この問題は、パスワード管理における「やってはいけないこと」を除外していくことで正解に辿り着けます。選択肢イ、ウ、エはすべて重大なセキュリティリスクを招く行為であり、アだけが安全な管理原則に合致しています。

パスワード管理の鉄則:使い回しの禁止

パスワードの管理で最も重視されるのは、万が一の漏洩時に被害が拡大するのを防ぐことです。あるサービスから流出したパスワードを別のサービスでも使い回していると、攻撃者はそのパスワードを使って他のサービスにも不正にログインできるようになります。これを防ぐため、業務システムや私的なサービスなど、利用先ごとに個別のパスワードを設定するのが鉄則です。

パスワードの適切な管理方法

なぜ他の選択肢が不適切なのか、それぞれのセキュリティリスクを確認しましょう。

初期パスワードの変更(選択肢イ) 初期パスワードはシステム管理者などが指定した共通の文字列であることが多く、第三者に推測されやすい状態です。ログイン直後に自分しか知らない複雑なパスワードへ変更することが、不正アクセス防止の第一歩となります。

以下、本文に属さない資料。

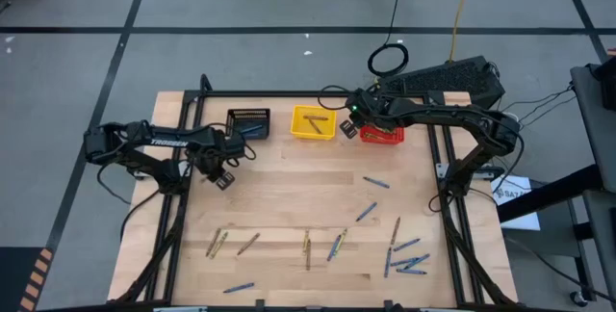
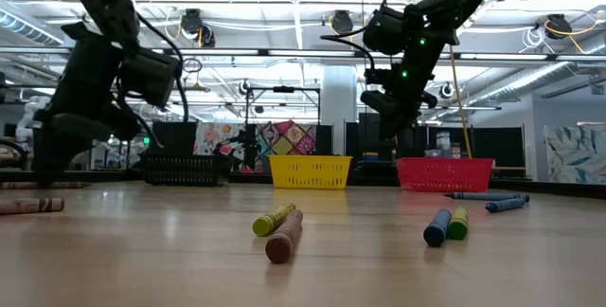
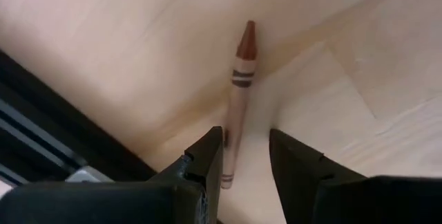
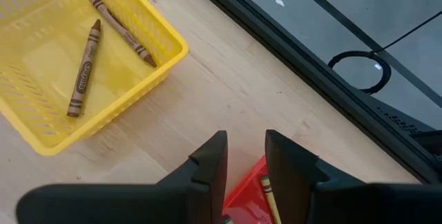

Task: Sort crayons
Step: Put the brown crayon into the yellow bin

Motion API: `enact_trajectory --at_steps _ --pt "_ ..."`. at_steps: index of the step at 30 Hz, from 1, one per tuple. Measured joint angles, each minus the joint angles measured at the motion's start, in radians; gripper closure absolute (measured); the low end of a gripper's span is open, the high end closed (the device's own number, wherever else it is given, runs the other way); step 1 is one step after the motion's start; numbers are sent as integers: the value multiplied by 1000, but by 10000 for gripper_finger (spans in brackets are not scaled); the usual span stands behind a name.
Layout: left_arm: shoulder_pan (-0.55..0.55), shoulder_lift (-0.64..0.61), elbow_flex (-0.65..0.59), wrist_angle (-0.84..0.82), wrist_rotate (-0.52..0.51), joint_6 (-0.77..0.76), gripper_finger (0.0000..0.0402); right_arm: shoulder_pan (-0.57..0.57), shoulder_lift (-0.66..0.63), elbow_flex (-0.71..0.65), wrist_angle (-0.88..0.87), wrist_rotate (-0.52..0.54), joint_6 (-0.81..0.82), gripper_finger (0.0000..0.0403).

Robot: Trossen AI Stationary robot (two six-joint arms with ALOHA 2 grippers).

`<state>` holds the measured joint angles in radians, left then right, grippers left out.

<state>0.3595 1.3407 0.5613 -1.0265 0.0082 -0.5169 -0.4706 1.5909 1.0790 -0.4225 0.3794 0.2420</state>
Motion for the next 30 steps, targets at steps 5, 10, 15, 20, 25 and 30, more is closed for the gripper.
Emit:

パスワードの使い回し(選択肢ウ) 先述の通り、パスワードの使い回しは「芋づる式」に被害を広げる原因です。パスワードマネージャー(パスワード管理ソフト)などを活用し、サービスごとに異なるパスワードを生成・保存するのが現代の推奨される管理手法です。

平文での保存(選択肢エ) 平文とは、暗号化されていない「そのまま読める状態」のデータです。PC上にパスワードをメモしたファイルを置いておくと、PCがウイルス感染したり、第三者に覗き見られたりした瞬間にすべてのパスワードが流出します。パスワードは頭の中で覚えるか、暗号化されたツールで管理し、絶対にそのままの形で保存してはいけません。

試験におけるパスワード関連の重要ポイント

ITパスポート試験では、パスワードに関して以下のキーワードと概念が頻出します。

・推測されにくいパスワード:名前や生年月日、単純な英単語を避け、英数字や記号を組み合わせた長い文字列にする。 ・多要素認証:パスワードだけでなく、スマホのSMS認証や認証アプリを組み合わせることで、万が一パスワードが漏れた際の防御力を高める。 ・使い回しの禁止:複数のシステムやサイトで同一のパスワードを使用しない。

これらは実務でも極めて重要なセキュリティの基本であるため、単なる暗記ではなく、なぜそのルールが必要なのかという理由をセットで理解しておきましょう。